WHAT THE TASK REQUIRES> Copy the lines below exactly. No picture goes into the copy.

DATA EXCERPT>
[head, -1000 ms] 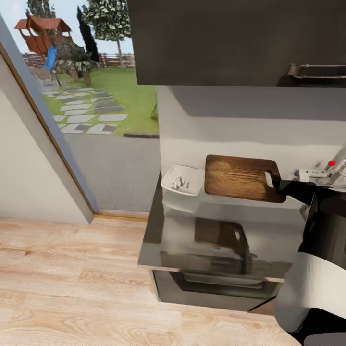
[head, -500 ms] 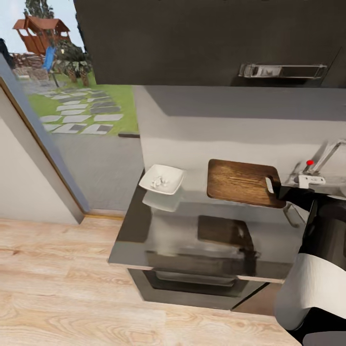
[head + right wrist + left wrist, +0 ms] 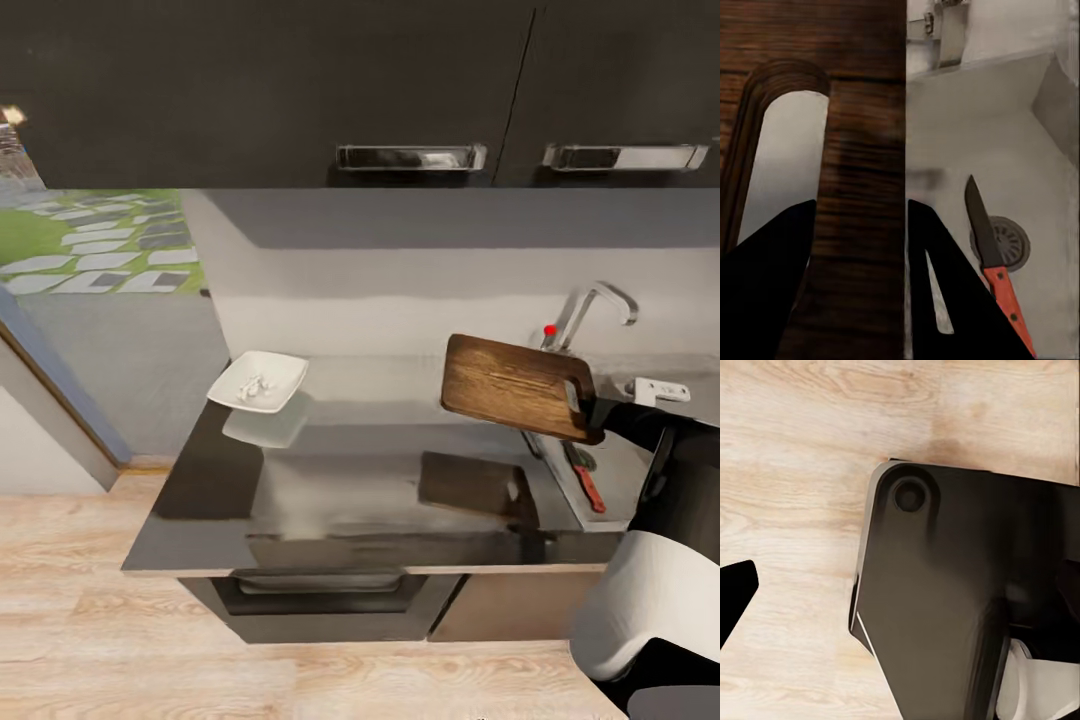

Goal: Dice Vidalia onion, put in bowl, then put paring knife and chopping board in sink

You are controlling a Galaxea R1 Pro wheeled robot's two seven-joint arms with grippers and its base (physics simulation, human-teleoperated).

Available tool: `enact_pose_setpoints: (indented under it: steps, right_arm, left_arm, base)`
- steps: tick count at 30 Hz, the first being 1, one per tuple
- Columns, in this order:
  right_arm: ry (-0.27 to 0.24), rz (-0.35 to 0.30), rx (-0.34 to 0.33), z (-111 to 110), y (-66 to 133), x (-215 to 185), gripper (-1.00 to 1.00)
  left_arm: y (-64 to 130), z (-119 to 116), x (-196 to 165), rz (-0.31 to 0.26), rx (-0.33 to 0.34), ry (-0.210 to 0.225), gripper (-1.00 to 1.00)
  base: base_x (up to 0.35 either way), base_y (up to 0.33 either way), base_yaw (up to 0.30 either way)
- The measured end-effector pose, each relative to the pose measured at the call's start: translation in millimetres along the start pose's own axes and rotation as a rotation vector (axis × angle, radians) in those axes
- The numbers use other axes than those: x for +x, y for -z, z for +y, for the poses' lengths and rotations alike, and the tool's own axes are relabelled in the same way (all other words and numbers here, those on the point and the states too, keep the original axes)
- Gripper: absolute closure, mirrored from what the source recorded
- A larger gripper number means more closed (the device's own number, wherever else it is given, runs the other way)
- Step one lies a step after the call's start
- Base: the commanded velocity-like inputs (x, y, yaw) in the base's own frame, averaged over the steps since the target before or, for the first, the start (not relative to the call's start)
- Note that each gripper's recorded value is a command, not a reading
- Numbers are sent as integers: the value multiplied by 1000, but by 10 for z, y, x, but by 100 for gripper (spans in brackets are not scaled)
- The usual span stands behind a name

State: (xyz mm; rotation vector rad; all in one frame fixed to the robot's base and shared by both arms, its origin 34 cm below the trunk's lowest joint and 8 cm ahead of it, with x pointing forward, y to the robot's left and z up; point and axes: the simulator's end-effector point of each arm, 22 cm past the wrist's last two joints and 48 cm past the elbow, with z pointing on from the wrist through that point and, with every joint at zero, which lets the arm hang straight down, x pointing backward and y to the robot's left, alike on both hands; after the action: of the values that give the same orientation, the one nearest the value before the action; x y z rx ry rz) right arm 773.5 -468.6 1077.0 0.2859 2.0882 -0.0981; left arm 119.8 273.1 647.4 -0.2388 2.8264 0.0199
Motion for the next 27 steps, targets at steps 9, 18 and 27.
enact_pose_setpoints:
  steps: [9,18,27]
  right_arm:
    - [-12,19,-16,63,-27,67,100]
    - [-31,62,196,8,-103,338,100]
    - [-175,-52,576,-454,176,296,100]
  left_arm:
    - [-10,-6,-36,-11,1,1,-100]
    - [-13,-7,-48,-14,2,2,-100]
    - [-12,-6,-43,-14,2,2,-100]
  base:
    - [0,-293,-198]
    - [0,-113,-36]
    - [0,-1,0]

REPLY TO THE EXERCISE>
[head, -1000 ms] 
[head, -500 ms] 
[head + right wrist + left wrist, +0 ms] 

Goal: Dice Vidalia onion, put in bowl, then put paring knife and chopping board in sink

You are controlling a Galaxea R1 Pro wheeled robot's two seven-joint arms with grippers and its base (physics simulation, human-teleoperated).

Available tool: `enact_pose_setpoints: (indented under it: steps, right_arm, left_arm, base)`
- steps: tick count at 30 Hz, the first being 1, one per tuple
- Columns, in this order:
  right_arm: ry (-0.27 to 0.24), rz (-0.35 to 0.30), rx (-0.34 to 0.33), z (-111 to 110), y (-66 to 133), x (-215 to 185), gripper (-1.00 to 1.00)
  left_arm: y (-64 to 130), z (-119 to 116), x (-196 to 165), rz (-0.31 to 0.26), rx (-0.33 to 0.34), ry (-0.210 to 0.225), gripper (-1.00 to 1.00)
  base: base_x (up to 0.35 either way), base_y (up to 0.33 either way), base_yaw (up to 0.30 either way)
- The measured end-effector pose, each relative to the pose measured at the call's start: translation in millimetres along the start pose's own axes and rotation as a rotation vector (axis × angle, radians) in those axes
- The numbers use other axes than those: x for +x, y for -z, z for +y, for the poses' lengths and rotations alike, and the tool's own axes are relabelled in the same way (all other words and numbers here, those on the point and the states too, keep the original axes)
- Gripper: absolute closure, mirrored from what the source recorded
- A larger gripper number means more closed (the device's own number, wherever else it is given, runs the other way)
- Step one lies a step after the call's start
- Base: the commanded velocity-like inputs (x, y, yaw) in the base's own frame, averaged over the steps since the target before or, for the first, the start (not relative to the call's start)
- Note that each gripper's recorded value is a command, not a reading
- Numbers are sent as integers: the value multiplied by 1000, but by 10 for z, y, x, but by 100 for gripper (spans in brackets are not scaled)
- The usual span stands behind a name

State: (xyz mm; rotation vector rad; all in one frame fixed to the robot's base and shared by both arms, its origin 34 cm below the trunk's lowest joint and 8 cm ahead of it, with x pointing forward, y to the robot's left and z up; point and axes: the simulator's end-effector point of each arm, 22 cm past the wrist's last two joints and 48 cm past the elbow, with z pointing on from the wrist through that point and, with every joint at zero, which lets the arm hang straight down, x pointing backward and y to the robot's left, alike on both hands; after the action: of the values that give the same orientation, the one nearest the value before the action; x y z rx ry rz) right arm 773.5 -468.6 1077.0 0.2859 2.0882 -0.0981; left arm 119.8 273.1 647.4 -0.2388 2.8264 0.0199
Motion for the next 27 steps, targets at steps 9, 18 and 27.
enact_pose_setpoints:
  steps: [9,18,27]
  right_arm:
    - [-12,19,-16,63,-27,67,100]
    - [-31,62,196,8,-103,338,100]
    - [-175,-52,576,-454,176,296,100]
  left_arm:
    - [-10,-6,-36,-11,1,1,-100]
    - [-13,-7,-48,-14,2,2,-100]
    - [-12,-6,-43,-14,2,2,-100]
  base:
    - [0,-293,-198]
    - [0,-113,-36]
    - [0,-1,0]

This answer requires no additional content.